Results of the Combined Model Representing PubMed

  • The ratio of sentences with and without interaction verbs for the complete PubMed data set is around 40 % DS1 and 60 % DS2, based on an analysis with PubMedPortable.
  • In the case of DS1 and DS2, the percentages are 45.7 % (1259/(1259+1494)) and 54.3 % (1494/(1259+1494)).
  • Considering the manual curation of false positives resulting from the automatic named entity recognition process, the empirical ratios can be considered as similar.
  • Therefore, DS1 and DS2 can be summarised to a combined data set 3 (DS3).
  • A concatenation of all DS1 and DS2 cross-validation files is needed to compare the single APG and SL results on DS1 and DS2. This was achieved with the following steps.
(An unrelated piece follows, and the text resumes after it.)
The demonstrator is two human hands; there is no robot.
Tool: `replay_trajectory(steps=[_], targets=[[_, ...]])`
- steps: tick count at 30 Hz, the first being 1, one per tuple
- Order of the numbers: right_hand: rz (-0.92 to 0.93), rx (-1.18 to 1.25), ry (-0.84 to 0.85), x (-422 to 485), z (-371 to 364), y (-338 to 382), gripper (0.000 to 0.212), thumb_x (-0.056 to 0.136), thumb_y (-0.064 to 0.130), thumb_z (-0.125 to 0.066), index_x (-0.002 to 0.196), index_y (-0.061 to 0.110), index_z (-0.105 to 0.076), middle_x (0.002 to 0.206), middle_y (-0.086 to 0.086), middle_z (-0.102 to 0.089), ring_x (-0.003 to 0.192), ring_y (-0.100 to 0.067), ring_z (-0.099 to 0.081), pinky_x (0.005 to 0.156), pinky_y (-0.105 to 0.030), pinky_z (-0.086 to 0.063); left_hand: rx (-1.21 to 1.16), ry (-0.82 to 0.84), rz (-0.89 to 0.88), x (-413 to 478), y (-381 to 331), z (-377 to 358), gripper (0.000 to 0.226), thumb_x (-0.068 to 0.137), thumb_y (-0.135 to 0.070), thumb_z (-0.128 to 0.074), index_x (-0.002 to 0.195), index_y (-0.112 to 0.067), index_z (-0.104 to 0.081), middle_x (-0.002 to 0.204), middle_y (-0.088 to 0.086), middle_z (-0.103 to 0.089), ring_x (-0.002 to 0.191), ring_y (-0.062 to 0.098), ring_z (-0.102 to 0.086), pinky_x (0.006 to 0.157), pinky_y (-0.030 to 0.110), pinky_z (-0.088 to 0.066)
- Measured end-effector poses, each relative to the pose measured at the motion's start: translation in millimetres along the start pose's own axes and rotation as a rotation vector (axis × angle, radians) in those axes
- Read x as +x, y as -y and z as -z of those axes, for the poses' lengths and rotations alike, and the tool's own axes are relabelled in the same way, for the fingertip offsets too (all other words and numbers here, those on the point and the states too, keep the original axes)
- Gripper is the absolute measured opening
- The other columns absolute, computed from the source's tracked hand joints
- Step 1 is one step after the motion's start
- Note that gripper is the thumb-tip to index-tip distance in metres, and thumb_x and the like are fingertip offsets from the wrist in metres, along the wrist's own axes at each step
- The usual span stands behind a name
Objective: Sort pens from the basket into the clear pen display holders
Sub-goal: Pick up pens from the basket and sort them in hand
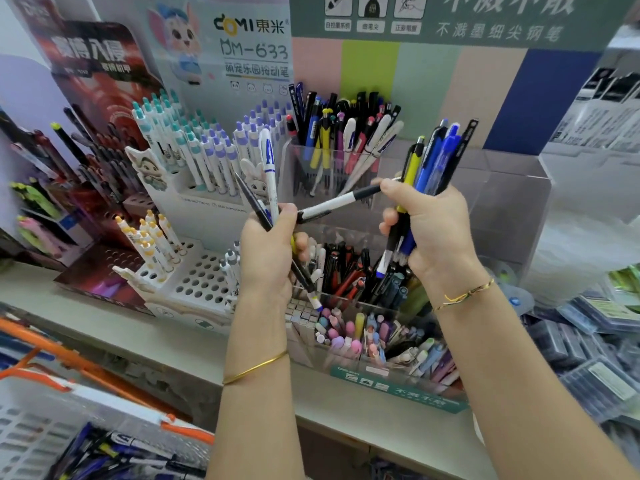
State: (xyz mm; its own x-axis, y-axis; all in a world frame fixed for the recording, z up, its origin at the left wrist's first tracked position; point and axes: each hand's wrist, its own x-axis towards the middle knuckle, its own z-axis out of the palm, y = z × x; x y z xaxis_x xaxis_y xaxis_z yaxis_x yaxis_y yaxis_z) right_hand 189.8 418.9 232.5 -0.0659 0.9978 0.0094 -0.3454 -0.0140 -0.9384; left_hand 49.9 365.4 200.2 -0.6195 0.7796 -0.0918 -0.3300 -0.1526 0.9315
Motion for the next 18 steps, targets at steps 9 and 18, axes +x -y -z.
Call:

    • Change into directory CPI-Pipeline/scripts and use the splitted files to generate the cross-validation files for DS3.
    • Merge the files training_dataset_sorted.csv in the directories DS1 and DS2, too.
    • The script annotatedsen_to_xml.py was slightly modified to work with the identifier DS3.
    • cd CPI-Pipeline/scripts
    • chmod +x merge.sh
    • ./merge.sh
    • cd generate_XML_files/DS3/
    • python annotatedsen_to_xml.py
    • Create the folders CPI-Pipeline/scripts/CPI-corpora-preparing/export_step6/CV/DS3, CPI-corpora-preparing/export_step6/splits-test-train/DS3, CPI-Pipeline/scripts/CPI-corpora-preparing/splitting/DS3, CPI-Pipeline/scripts/ppi-benchmark/Corpora/APG/CV/corpus/DS3, CPI-Pipeline/scripts/ppi-benchmark/Corpora/Splits/DS3, and CPI-Pipeline/scripts/ppi-benchmark/Corpora/splits-test-train/DS3.
    • Within the updated pipeline for DS3, all cross-validation splits are automatically merged with the order from DS1 and DS2 and all new DS3 document identifiers.
    • After copying your scripts folder to the desired starting directory on your system, run the APG pipeline (do not forget to set your baseDir path in ppi-benchmark/Makefile.config in line 7):

      • ./APG_pipeline_DS3.sh
      • The preprocessing (actually only step 2 (bllip-parser)) took around 30 min (mainly single core calculations) and the rest of the pipeline with all parameter selections took around 5 h.
      • ./SL_pipeline_DS3.sh
      • The runtime is around 29 min on a notebook with an Intel Core i7-6700HQ (4x 2,6 GHz).
  • These are the results for the APG and SL kernel pipeline:

    • APG results:

      • ./get_csv_results.sh
      • change into directory output
      • python average.py
      • cat DS3*average.csv > DS3_average.csv
      • python header.py

    image

    • SL results:

      • change into directory /home/kersten/Desktop/CPI-Pipeline/results/summary/DS3/jSRE
      • python generate_selects_psql.py
      • ./get_csv_results.sh
      • change into directory output
      • python average.py
      • cat DS3*average.csv > DS3_average.csv
      • python header.py

    image

Usage of Created Models

  • If you want to use the models created with DS1 or DS2, go to the folders scripts/ppi-benchmark/Experiments/APG/CV or scripts/ppi-benchmark/Experiments/SL/CV and comment out the training process step in run.py.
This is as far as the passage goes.